Task
Repeat the whole listing below, word for word.

Collected data
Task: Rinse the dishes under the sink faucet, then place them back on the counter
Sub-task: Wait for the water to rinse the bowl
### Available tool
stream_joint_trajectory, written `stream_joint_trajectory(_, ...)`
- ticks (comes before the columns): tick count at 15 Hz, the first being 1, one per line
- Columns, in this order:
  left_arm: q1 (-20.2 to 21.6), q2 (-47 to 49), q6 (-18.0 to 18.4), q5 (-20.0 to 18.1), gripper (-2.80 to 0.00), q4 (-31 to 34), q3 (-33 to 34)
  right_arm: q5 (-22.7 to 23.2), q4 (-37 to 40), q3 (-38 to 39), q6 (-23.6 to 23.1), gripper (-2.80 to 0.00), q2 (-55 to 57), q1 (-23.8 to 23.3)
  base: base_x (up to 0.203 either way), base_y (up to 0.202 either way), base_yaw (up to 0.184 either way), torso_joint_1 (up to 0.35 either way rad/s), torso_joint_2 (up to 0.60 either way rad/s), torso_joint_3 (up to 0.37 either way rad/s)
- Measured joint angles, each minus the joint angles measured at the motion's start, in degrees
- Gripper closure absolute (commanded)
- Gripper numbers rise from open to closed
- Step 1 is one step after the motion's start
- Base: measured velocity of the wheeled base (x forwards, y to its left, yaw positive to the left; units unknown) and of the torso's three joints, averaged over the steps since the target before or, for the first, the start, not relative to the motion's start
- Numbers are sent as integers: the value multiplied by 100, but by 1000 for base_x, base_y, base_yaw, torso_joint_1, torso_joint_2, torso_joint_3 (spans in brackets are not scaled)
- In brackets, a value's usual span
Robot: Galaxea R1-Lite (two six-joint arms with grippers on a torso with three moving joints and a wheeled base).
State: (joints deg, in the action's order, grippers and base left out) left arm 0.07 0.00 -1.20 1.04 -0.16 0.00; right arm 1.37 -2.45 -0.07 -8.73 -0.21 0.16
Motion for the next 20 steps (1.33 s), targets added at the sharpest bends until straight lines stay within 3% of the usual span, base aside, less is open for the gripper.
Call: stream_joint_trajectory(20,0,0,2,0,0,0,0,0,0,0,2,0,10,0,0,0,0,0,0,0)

Exercise result
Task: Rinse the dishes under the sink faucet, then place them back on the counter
Sub-task: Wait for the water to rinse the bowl
### Available tool
stream_joint_trajectory, written `stream_joint_trajectory(_, ...)`
- ticks (comes before the columns): tick count at 15 Hz, the first being 1, one per line
- Columns, in this order:
  left_arm: q1 (-20.2 to 21.6), q2 (-47 to 49), q6 (-18.0 to 18.4), q5 (-20.0 to 18.1), gripper (-2.80 to 0.00), q4 (-31 to 34), q3 (-33 to 34)
  right_arm: q5 (-22.7 to 23.2), q4 (-37 to 40), q3 (-38 to 39), q6 (-23.6 to 23.1), gripper (-2.80 to 0.00), q2 (-55 to 57), q1 (-23.8 to 23.3)
  base: base_x (up to 0.203 either way), base_y (up to 0.202 either way), base_yaw (up to 0.184 either way), torso_joint_1 (up to 0.35 either way rad/s), torso_joint_2 (up to 0.60 either way rad/s), torso_joint_3 (up to 0.37 either way rad/s)
- Measured joint angles, each minus the joint angles measured at the motion's start, in degrees
- Gripper closure absolute (commanded)
- Gripper numbers rise from open to closed
- Step 1 is one step after the motion's start
- Base: measured velocity of the wheeled base (x forwards, y to its left, yaw positive to the left; units unknown) and of the torso's three joints, averaged over the steps since the target before or, for the first, the start, not relative to the motion's start
- Numbers are sent as integers: the value multiplied by 100, but by 1000 for base_x, base_y, base_yaw, torso_joint_1, torso_joint_2, torso_joint_3 (spans in brackets are not scaled)
- In brackets, a value's usual span
Robot: Galaxea R1-Lite (two six-joint arms with grippers on a torso with three moving joints and a wheeled base).
State: (joints deg, in the action's order, grippers and base left out) left arm 0.07 0.00 -1.20 1.04 -0.16 0.00; right arm 1.37 -2.45 -0.07 -8.73 -0.21 0.16
Motion for the next 20 steps (1.33 s), targets added at the sharpest bends until straight lines stay within 3% of the usual span, base aside, less is open for the gripper.
Call: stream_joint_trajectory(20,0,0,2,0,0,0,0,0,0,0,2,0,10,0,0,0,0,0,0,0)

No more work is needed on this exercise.